Every line of the data below should be printed exactly.

......

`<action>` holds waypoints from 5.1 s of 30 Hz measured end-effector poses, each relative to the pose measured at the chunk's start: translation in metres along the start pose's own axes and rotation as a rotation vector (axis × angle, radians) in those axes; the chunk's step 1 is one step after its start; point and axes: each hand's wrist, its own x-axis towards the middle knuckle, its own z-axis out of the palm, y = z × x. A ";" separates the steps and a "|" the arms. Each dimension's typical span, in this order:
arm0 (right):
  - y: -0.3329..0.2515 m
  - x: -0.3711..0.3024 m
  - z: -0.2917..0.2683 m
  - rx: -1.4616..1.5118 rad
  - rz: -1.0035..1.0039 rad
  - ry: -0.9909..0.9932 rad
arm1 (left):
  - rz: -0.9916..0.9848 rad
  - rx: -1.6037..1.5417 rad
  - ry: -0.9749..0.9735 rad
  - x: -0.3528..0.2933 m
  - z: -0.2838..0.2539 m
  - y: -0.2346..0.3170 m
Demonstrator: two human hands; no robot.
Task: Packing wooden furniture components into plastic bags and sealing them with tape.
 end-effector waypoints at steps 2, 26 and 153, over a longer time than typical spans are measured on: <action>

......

— OUTPUT —
`<action>` holds waypoints from 5.1 s of 30 Hz measured end-effector poses, each relative to the pose measured at the chunk's start: translation in metres along the start pose's own axes and rotation as a rotation vector (axis × angle, radians) in those axes; the chunk's step 1 is one step after its start; point and axes: each hand's wrist, its own x-axis towards the middle knuckle, its own z-axis out of the palm, y = z × x. A ";" separates the steps and a "|" the arms. Each dimension's typical span, in this order:
arm0 (right):
  - y: -0.3329..0.2515 m
  - x: -0.3711..0.3024 m
  - z: -0.2917..0.2683 m
  - rx: -1.4616..1.5118 rad
  - rz: -1.0035..1.0039 rad
  - ry: -0.9909..0.9932 rad
arm1 (left):
  - rz: -0.9916..0.9848 rad
  - rx: -1.6037..1.5417 rad
  - ry: -0.9749..0.9735 rad
  - x: -0.3528..0.2933 m
  - z: -0.2838..0.2539 m
  - y: -0.2346..0.3170 m
Demonstrator: two human hands; no robot.
Task: Packing wooden furniture components into plastic bags and sealing them with tape.
 end-effector waypoints at steps 2, 26 and 153, over a longer time than typical spans are measured on: <action>

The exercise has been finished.